Please copy out the entries exactly, skipping any pictures.
──────── Extracted material
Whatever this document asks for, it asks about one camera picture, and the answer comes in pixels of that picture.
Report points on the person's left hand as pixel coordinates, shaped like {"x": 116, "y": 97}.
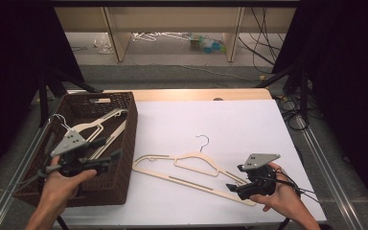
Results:
{"x": 60, "y": 188}

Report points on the clear plastic bag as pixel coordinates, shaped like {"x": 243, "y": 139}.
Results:
{"x": 103, "y": 44}

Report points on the white sheet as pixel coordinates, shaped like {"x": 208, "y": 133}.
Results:
{"x": 252, "y": 127}

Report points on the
────────────────
| Solution for this problem |
Whatever this document asks for, it asks about one camera picture, and the answer comes in pixels of that picture.
Report points on the person's left hand as pixel coordinates, shaped like {"x": 116, "y": 97}.
Results:
{"x": 60, "y": 188}

Report points on the clear plastic bag as pixel coordinates, shaped like {"x": 243, "y": 139}.
Results:
{"x": 103, "y": 44}

Report points on the white sheet as pixel coordinates, shaped like {"x": 208, "y": 133}.
Results:
{"x": 252, "y": 127}

Report points on the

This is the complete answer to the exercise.